Resource-optimized fault-tolerant simulation of the Fermi-Hubbard model and high-temperature superconductor models
Angus Kan, Benjamin Symons

TL;DR
This paper presents resource-efficient algorithms for simulating the Fermi-Hubbard model and complex high-temperature superconductor models, enabling their study on early fault-tolerant quantum computers.
Contribution
It optimizes gate and qubit counts for these simulations and introduces algorithms for more realistic superconductor models with complex interactions.
Findings
Simulations of realistic superconductor models require only modestly more gates than Fermi-Hubbard.
Many instances are classically hard with fewer resources than typical quantum chemistry circuits.
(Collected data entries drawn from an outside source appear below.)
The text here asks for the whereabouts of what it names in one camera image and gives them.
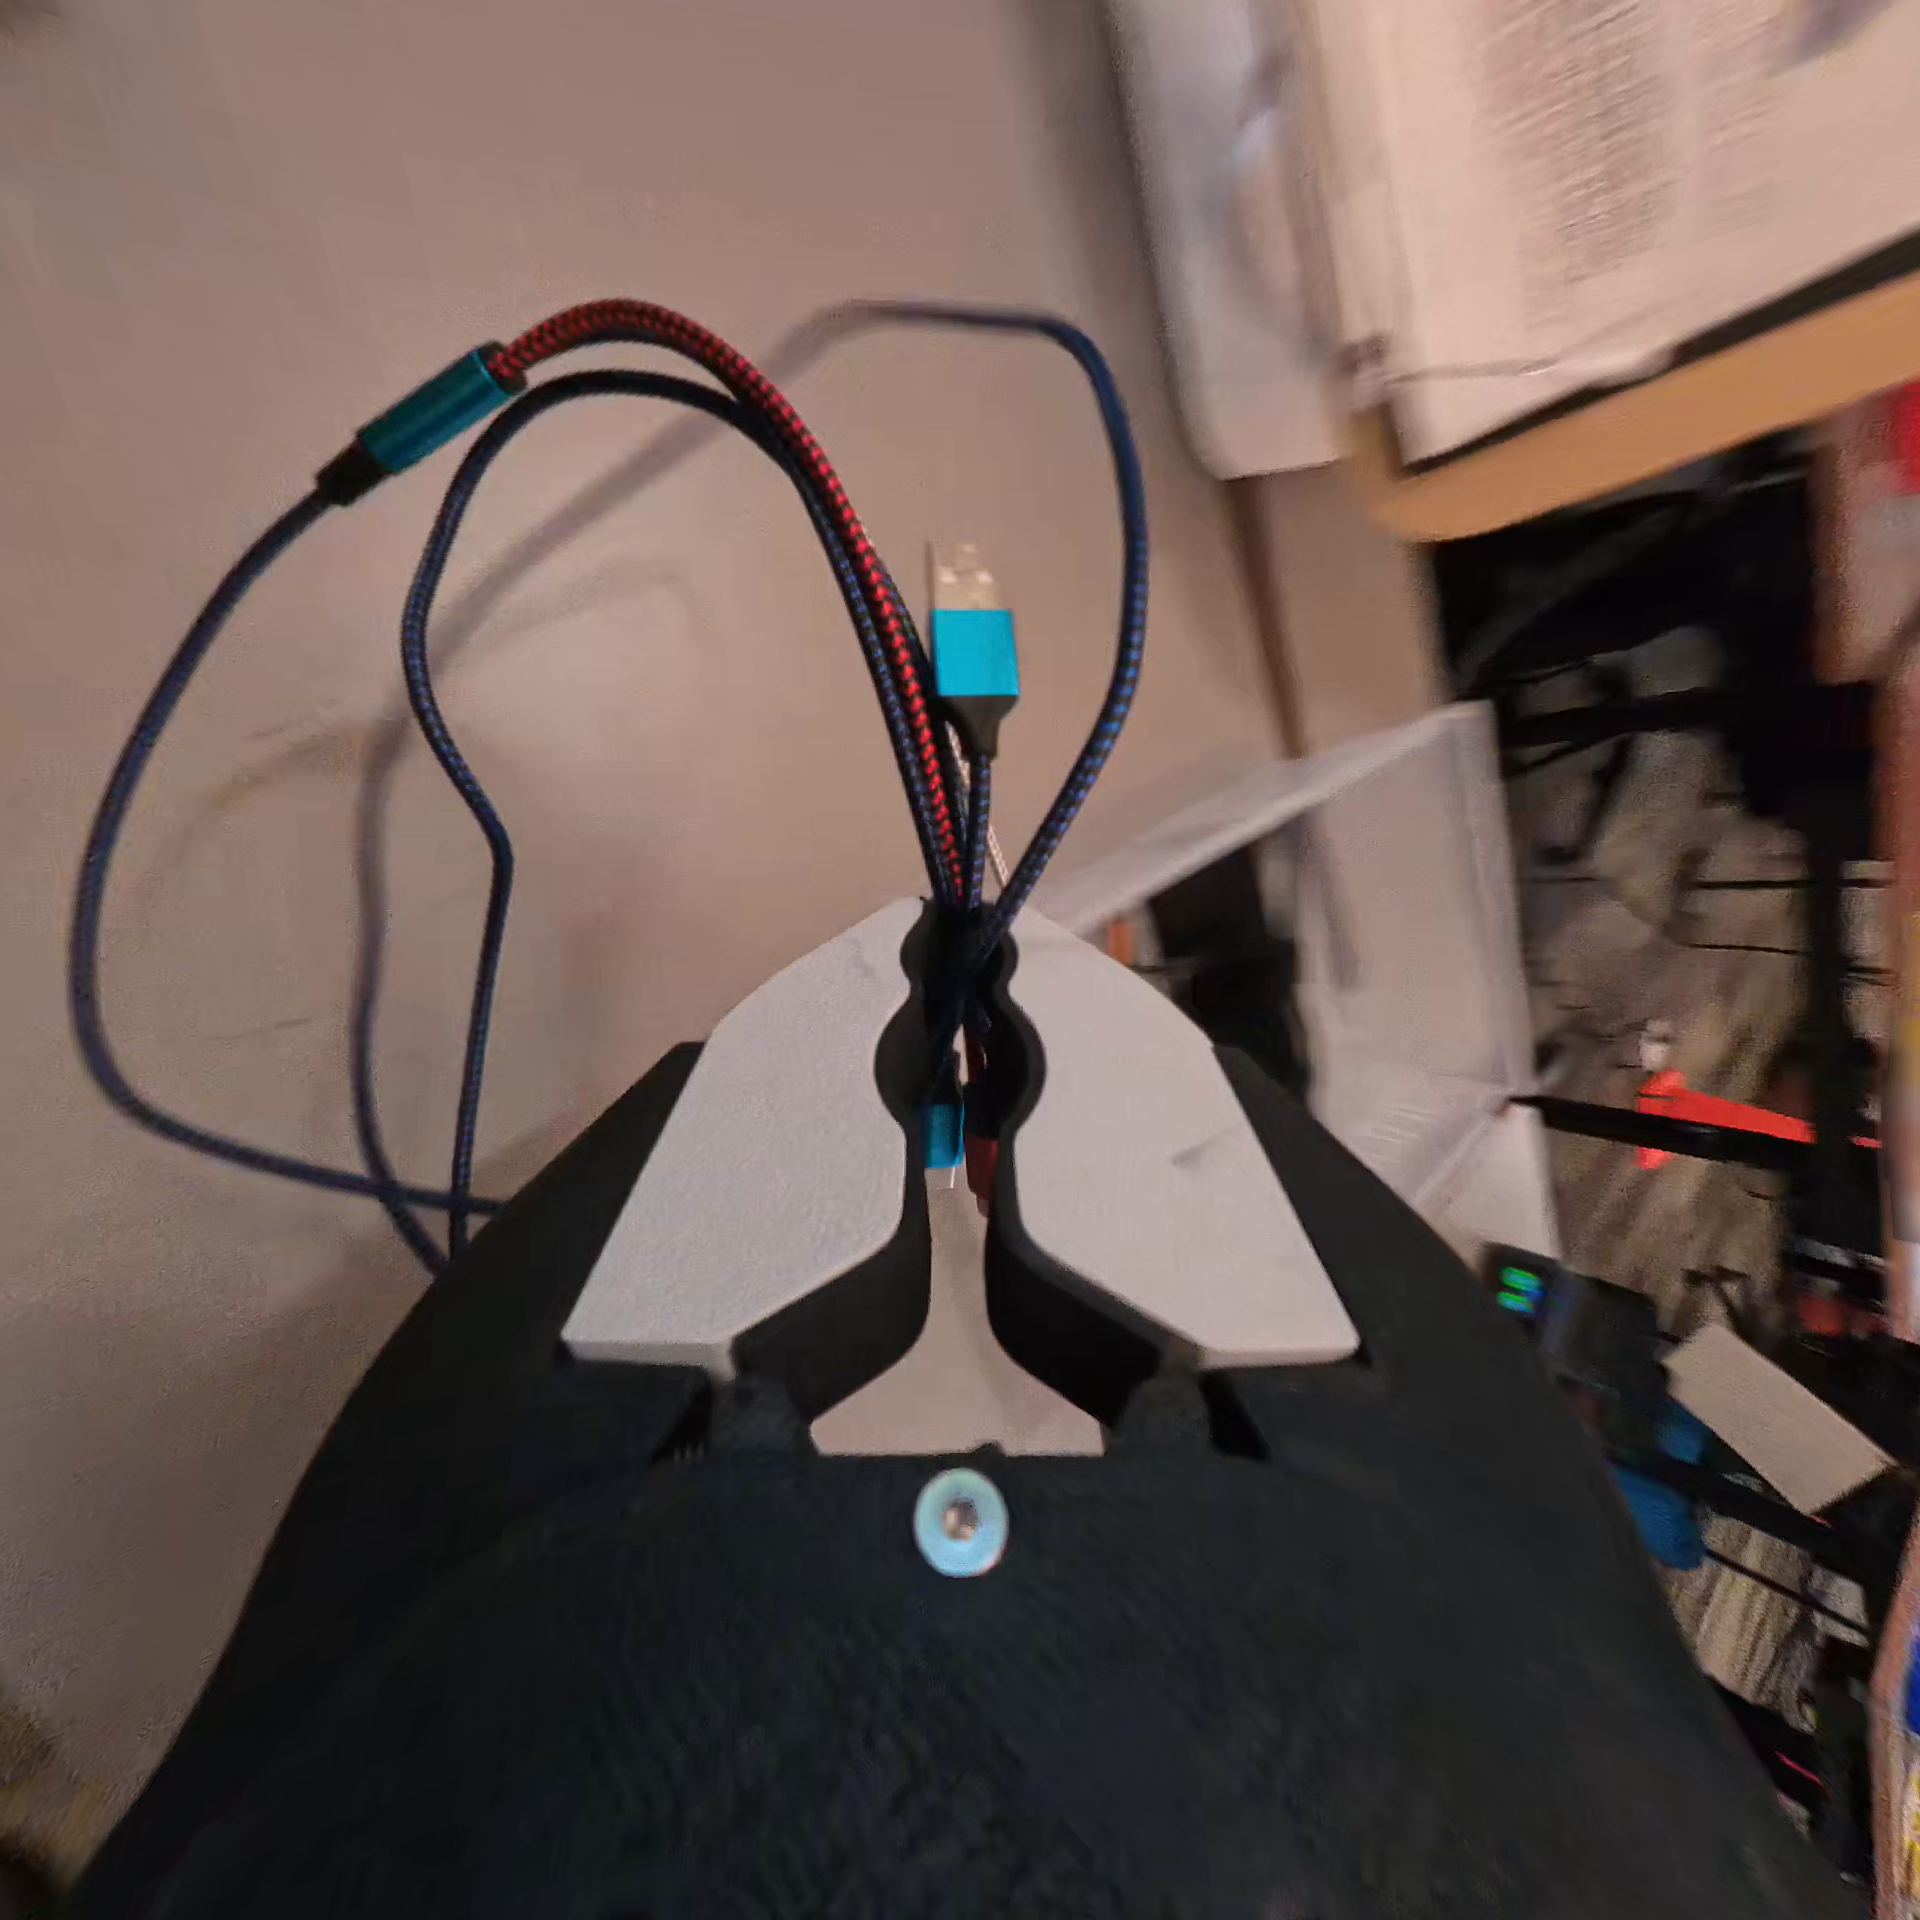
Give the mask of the black device green lights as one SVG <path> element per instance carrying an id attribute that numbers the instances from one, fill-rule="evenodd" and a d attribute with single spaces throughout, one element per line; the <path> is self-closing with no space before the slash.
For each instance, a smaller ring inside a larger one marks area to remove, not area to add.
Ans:
<path id="1" fill-rule="evenodd" d="M 1493 1241 L 1480 1277 L 1612 1464 L 1651 1559 L 1672 1573 L 1707 1562 L 1695 1503 L 1640 1469 L 1700 1464 L 1710 1434 L 1670 1394 L 1665 1337 L 1651 1297 L 1583 1279 L 1547 1256 Z"/>

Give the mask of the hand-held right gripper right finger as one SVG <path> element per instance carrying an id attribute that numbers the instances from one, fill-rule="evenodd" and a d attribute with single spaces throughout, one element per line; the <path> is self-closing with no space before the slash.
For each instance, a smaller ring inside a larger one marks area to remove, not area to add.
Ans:
<path id="1" fill-rule="evenodd" d="M 1045 917 L 995 982 L 983 1283 L 1006 1357 L 1116 1426 L 1161 1376 L 1326 1368 L 1359 1333 L 1245 1103 L 1171 1000 Z"/>

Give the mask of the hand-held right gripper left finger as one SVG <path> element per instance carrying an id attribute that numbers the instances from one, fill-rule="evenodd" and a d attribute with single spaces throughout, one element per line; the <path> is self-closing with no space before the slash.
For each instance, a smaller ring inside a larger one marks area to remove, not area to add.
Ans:
<path id="1" fill-rule="evenodd" d="M 817 1419 L 912 1349 L 923 920 L 888 903 L 717 1023 L 569 1311 L 572 1359 L 751 1376 Z"/>

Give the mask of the instruction sheet board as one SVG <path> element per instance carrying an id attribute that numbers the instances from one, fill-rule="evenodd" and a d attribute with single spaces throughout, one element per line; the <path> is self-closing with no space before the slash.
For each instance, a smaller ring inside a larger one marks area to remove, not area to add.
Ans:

Results suggest feasibility of studying high-temperature superconductors on early fault-tolerant quantum computers.
Abstract
Exploring low-cost applications is paramount to creating value in early fault-tolerant quantum computers. Here we optimize both gate and qubit counts of recent algorithms for simulating the Fermi-Hubbard model. We further devise and compile algorithms to simulate established models of cuprate and pnictide high-temperature superconductors, which include beyond-nearest-neighbor hopping terms and multi-orbital interactions that are absent in the Fermi-Hubbard model. We show that simulations of these more realistic models of high-temperature superconductors require only an order of magnitude or so more Toffoli gates than a simulation of the Fermi-Hubbard model. Furthermore, we find plenty classically difficult instances with Toffoli and qubit counts that far lower than commonly considered quantum phase estimation circuits for electronic structure problems in quantum chemistry. We believe…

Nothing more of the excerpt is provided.